* Work item
Transcribe nothing except the lines below that run from the one with "Whatever this document" to the one with "If you could return the segmentation of the **left arm", ends included, and do not copy any picture.

Records for the task START

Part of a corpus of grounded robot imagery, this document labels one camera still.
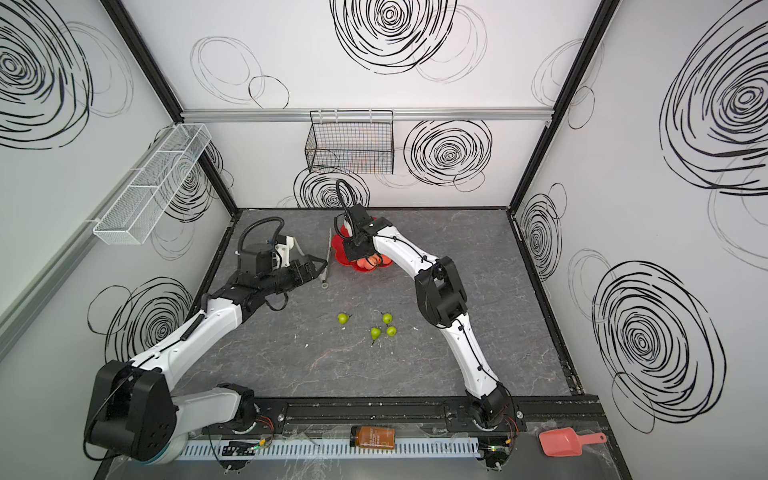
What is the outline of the red flower-shaped fruit bowl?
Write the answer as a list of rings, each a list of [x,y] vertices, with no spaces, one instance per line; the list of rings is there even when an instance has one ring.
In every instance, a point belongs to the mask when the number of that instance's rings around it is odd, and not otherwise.
[[[350,267],[361,273],[373,272],[377,269],[390,267],[393,264],[391,258],[380,253],[376,253],[375,255],[364,259],[350,260],[345,250],[345,240],[349,236],[355,237],[355,234],[350,233],[350,226],[346,222],[339,227],[339,231],[336,231],[339,217],[341,217],[341,214],[334,218],[334,227],[331,229],[331,247],[335,252],[335,258],[339,264]]]

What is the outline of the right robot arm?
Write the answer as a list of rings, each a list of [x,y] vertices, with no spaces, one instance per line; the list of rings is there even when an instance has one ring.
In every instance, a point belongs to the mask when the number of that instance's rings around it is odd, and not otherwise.
[[[374,218],[365,210],[346,213],[337,234],[349,261],[383,256],[412,277],[419,312],[441,332],[459,366],[474,423],[486,431],[502,423],[512,397],[475,337],[467,293],[453,260],[427,253],[387,219]]]

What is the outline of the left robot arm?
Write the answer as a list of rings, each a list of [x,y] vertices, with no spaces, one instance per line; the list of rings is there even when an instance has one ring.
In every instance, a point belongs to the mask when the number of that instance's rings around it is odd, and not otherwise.
[[[169,463],[190,432],[221,424],[250,432],[261,420],[252,389],[222,383],[176,396],[184,374],[221,338],[236,330],[271,295],[287,295],[318,278],[325,259],[306,255],[270,271],[238,270],[205,307],[164,340],[127,362],[111,360],[97,372],[84,426],[84,445],[145,464]]]

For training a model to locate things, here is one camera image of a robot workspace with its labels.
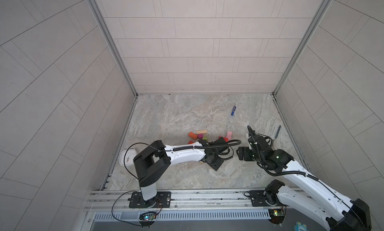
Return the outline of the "natural wood block 31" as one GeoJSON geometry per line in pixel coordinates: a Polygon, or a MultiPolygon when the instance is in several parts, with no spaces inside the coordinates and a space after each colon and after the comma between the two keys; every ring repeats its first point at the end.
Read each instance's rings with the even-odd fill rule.
{"type": "Polygon", "coordinates": [[[196,131],[196,134],[197,134],[197,135],[200,135],[200,134],[204,135],[204,134],[207,134],[207,133],[208,133],[207,130],[199,130],[199,131],[196,131]]]}

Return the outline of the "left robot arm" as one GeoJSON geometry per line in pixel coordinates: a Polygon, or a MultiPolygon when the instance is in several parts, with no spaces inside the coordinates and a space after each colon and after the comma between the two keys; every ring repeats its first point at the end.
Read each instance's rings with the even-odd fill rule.
{"type": "Polygon", "coordinates": [[[129,172],[138,182],[140,191],[134,192],[130,198],[129,207],[134,208],[168,208],[170,206],[170,192],[158,192],[156,182],[165,171],[173,165],[186,162],[202,162],[209,165],[214,171],[234,157],[233,146],[240,144],[240,141],[229,141],[220,137],[215,142],[208,142],[200,139],[196,142],[189,142],[187,145],[170,146],[165,145],[161,140],[148,145],[138,153],[132,146],[121,152],[120,163],[126,169],[133,165],[136,174],[129,172]]]}

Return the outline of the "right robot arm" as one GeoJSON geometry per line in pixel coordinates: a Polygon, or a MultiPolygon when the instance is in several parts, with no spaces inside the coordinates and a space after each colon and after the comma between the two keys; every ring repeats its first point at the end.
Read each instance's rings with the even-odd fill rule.
{"type": "Polygon", "coordinates": [[[296,184],[302,195],[274,179],[265,188],[263,198],[270,206],[285,205],[296,209],[327,231],[370,231],[370,208],[361,199],[352,200],[337,192],[306,170],[293,156],[273,150],[269,137],[248,129],[248,147],[239,147],[241,161],[256,162],[268,175],[283,177],[296,184]]]}

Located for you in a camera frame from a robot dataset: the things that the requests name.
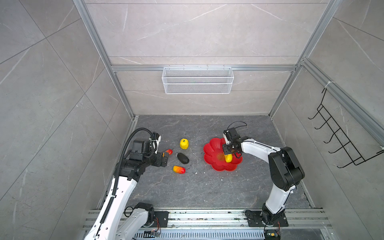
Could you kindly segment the red yellow fake mango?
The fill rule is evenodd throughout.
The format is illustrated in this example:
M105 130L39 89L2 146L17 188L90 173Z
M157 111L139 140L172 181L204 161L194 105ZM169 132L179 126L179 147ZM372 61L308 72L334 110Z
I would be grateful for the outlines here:
M173 171L177 174L185 174L186 173L186 169L184 167L180 167L180 166L174 166Z

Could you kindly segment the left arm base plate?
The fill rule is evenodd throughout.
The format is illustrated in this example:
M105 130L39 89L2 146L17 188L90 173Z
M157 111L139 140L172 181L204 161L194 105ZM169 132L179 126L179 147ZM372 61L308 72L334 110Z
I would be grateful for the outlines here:
M168 211L155 211L154 212L154 221L151 225L151 228L157 228L159 225L160 228L166 228L169 221L169 212Z

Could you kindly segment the yellow fake banana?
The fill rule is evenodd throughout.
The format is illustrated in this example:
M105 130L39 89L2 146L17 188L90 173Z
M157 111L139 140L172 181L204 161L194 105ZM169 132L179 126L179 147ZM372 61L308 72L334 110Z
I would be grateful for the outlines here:
M226 163L231 163L232 161L233 161L233 155L232 154L225 155L225 162Z

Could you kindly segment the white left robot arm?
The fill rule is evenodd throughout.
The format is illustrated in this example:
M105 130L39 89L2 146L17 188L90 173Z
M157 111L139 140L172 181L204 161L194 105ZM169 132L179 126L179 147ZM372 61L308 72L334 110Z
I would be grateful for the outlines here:
M160 140L138 139L123 154L116 167L108 199L103 205L86 240L131 240L142 227L159 228L152 204L138 203L127 215L127 202L149 166L166 167L170 154L158 153Z

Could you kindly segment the dark fake avocado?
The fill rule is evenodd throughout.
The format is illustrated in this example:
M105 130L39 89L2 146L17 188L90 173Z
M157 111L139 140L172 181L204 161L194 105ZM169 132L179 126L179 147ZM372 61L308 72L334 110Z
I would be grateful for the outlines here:
M177 156L178 160L184 165L186 165L190 162L189 158L183 153L177 153L176 156Z

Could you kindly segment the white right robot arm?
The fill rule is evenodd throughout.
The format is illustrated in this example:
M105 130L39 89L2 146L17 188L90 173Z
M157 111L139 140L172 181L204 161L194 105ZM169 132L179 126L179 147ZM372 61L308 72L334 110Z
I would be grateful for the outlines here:
M261 219L267 226L273 226L285 213L285 204L297 185L305 177L293 149L277 148L257 142L254 139L224 137L223 151L227 154L249 154L269 164L273 187L269 198L263 204Z

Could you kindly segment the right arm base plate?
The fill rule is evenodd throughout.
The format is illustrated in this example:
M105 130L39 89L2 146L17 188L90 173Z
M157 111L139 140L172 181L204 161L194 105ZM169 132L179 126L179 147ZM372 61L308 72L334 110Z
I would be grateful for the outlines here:
M246 210L245 216L249 227L288 227L288 220L285 210L277 214L272 214L268 210L251 211Z

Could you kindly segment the yellow fake lemon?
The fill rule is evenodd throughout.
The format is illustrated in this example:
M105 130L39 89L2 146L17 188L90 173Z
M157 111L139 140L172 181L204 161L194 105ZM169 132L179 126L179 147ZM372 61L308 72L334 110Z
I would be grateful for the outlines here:
M180 140L180 148L183 150L186 150L189 148L189 140L187 139L181 139Z

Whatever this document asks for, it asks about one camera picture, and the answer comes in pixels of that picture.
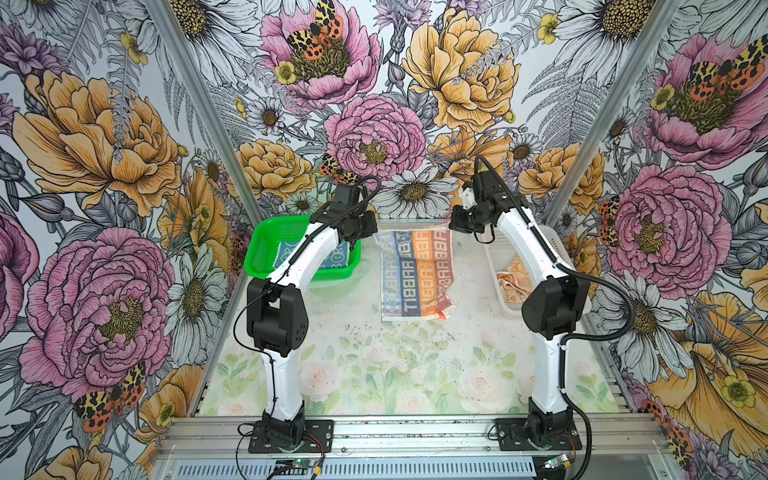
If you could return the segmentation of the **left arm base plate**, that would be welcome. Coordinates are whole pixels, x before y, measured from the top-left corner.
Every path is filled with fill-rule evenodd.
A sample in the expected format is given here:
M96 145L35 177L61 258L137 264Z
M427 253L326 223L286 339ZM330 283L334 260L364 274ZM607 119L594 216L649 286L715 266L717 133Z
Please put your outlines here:
M332 420L259 420L247 450L250 454L326 454L332 451L334 427Z

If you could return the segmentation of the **green plastic basket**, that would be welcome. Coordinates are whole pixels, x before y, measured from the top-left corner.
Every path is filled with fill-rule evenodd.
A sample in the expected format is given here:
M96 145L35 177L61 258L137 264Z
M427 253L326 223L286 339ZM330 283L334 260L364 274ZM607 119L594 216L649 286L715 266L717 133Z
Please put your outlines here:
M265 279L276 268L273 262L281 242L297 242L303 238L309 225L310 216L286 216L270 218L260 223L253 231L247 249L243 268L253 278ZM336 281L349 278L361 261L361 243L350 247L350 264L341 269L320 270L312 278L313 282Z

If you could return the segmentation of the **blue bunny pattern towel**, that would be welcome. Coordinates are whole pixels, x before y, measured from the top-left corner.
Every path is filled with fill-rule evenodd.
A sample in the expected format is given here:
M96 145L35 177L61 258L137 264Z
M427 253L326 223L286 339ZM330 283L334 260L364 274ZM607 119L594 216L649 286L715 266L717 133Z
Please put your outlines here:
M277 256L273 262L273 267L277 268L283 262L288 260L293 250L298 245L297 242L281 242L278 248ZM347 242L339 244L321 263L320 270L335 270L345 268L350 264L350 247Z

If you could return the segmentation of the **striped rabbit text towel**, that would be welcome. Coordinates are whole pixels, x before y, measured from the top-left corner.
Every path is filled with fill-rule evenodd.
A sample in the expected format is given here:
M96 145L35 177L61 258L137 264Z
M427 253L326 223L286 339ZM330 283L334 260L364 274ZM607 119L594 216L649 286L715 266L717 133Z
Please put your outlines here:
M454 308L452 236L447 229L377 233L384 321L445 319Z

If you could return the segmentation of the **white plastic basket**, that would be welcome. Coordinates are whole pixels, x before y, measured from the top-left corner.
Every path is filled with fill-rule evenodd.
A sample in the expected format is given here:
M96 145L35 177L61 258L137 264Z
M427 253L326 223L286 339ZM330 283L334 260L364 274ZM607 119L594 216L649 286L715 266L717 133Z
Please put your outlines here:
M484 245L483 249L502 310L511 316L519 314L523 302L534 289L521 257L501 234L497 234L495 241Z

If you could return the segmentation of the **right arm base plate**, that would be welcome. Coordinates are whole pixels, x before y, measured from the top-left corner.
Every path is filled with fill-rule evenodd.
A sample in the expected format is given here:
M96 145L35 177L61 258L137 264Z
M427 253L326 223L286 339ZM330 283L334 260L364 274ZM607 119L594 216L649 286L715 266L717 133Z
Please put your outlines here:
M501 451L549 452L579 451L582 440L573 420L561 429L547 430L541 425L531 425L526 418L504 417L493 422L488 438L496 441Z

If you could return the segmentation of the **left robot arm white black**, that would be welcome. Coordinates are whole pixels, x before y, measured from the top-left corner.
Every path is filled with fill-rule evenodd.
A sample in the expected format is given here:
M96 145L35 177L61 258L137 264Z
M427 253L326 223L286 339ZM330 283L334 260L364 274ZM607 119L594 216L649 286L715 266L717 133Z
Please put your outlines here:
M332 199L311 215L289 257L264 279L248 284L246 333L261 355L267 402L256 422L249 451L297 451L309 439L305 402L298 385L298 350L309 333L303 294L323 261L340 244L349 247L378 231L369 202L381 180L367 176L341 185Z

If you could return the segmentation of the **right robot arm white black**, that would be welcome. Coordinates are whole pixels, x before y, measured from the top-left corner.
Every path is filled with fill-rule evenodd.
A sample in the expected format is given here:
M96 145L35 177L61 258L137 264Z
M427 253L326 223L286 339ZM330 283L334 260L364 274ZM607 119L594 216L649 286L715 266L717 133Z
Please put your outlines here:
M561 341L576 330L589 290L588 282L568 266L535 222L524 199L508 191L494 170L480 171L462 188L461 206L453 208L449 228L456 232L500 233L527 269L533 290L521 307L533 335L534 384L524 424L499 422L501 441L522 448L581 447L575 409L563 396L566 373Z

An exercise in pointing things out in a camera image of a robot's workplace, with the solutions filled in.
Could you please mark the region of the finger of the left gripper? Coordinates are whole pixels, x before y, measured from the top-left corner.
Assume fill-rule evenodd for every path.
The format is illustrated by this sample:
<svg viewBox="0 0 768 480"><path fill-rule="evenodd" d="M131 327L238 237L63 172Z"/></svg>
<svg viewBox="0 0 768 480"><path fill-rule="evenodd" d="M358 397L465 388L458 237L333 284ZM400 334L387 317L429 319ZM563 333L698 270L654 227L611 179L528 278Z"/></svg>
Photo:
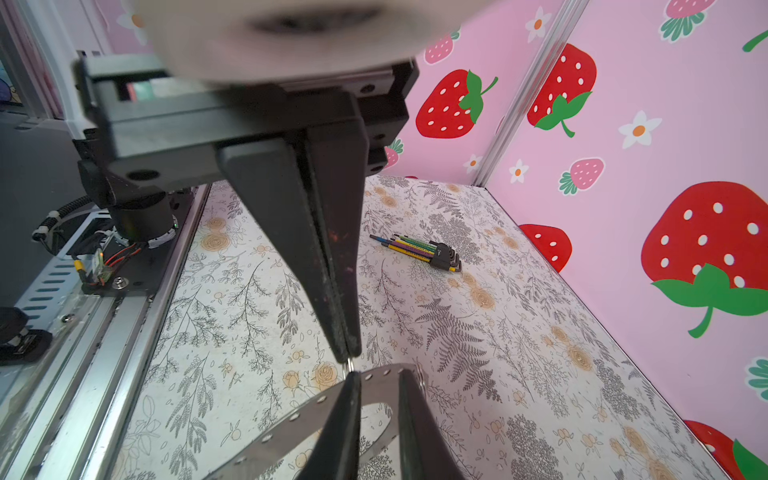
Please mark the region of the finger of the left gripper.
<svg viewBox="0 0 768 480"><path fill-rule="evenodd" d="M398 429L401 476L417 480L462 480L438 425L411 370L398 374Z"/></svg>
<svg viewBox="0 0 768 480"><path fill-rule="evenodd" d="M346 376L312 454L297 479L356 479L362 408L359 372Z"/></svg>

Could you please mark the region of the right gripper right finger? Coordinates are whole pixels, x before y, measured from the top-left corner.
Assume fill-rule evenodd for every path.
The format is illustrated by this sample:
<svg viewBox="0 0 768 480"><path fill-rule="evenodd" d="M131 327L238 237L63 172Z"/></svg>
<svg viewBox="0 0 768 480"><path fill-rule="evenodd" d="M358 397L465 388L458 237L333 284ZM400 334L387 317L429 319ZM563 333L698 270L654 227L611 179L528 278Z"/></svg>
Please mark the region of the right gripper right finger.
<svg viewBox="0 0 768 480"><path fill-rule="evenodd" d="M323 300L318 319L337 357L362 350L357 258L369 142L361 122L338 122L307 131L311 205L318 235Z"/></svg>

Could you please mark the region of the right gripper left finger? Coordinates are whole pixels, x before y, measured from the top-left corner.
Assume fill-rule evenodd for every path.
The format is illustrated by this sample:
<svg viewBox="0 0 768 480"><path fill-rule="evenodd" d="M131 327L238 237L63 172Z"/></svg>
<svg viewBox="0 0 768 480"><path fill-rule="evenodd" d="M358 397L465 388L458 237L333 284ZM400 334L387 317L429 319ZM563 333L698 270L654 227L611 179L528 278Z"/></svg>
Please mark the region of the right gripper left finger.
<svg viewBox="0 0 768 480"><path fill-rule="evenodd" d="M336 361L347 362L344 315L294 149L282 139L230 145L216 162L304 289Z"/></svg>

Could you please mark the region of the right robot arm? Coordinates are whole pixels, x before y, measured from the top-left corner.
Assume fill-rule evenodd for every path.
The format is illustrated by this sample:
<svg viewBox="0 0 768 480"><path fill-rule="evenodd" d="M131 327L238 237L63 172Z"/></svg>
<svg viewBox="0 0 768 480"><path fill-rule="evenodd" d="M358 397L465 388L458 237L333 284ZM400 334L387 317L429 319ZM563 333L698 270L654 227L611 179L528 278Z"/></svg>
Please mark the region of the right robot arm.
<svg viewBox="0 0 768 480"><path fill-rule="evenodd" d="M360 355L356 264L369 156L360 117L112 123L77 147L88 196L131 240L168 230L169 193L228 181L304 289L337 361Z"/></svg>

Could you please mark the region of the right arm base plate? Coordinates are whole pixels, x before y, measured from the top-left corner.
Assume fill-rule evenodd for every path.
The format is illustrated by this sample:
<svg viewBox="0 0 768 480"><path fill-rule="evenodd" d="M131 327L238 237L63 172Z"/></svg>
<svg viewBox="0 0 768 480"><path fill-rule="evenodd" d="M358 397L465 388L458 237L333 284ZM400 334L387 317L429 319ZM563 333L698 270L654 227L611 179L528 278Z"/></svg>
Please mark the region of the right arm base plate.
<svg viewBox="0 0 768 480"><path fill-rule="evenodd" d="M179 230L179 221L173 217L166 233L131 241L118 233L107 211L94 210L85 214L60 256L75 268L85 293L145 291L151 295L159 288Z"/></svg>

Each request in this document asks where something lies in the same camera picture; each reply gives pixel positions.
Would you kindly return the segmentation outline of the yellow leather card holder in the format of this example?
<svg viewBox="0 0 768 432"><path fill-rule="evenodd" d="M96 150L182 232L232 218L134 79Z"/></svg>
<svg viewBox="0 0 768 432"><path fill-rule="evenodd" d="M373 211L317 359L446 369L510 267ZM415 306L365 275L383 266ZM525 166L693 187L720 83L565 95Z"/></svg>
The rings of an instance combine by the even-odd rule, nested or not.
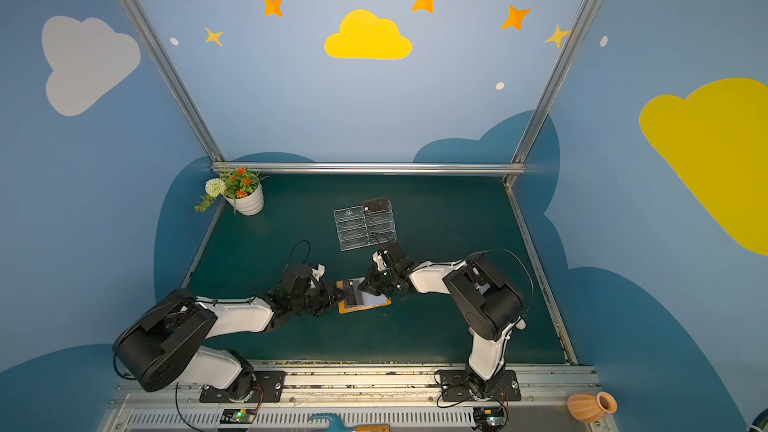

Records for the task END

* Your response
Whatever this document asks for, it asks about one camera picture, and the answer comes in pixels of that picture.
If you could return the segmentation of the **left arm base plate**, that would be welcome. Coordinates are whole pixels, x before y, measured from the top-left corner.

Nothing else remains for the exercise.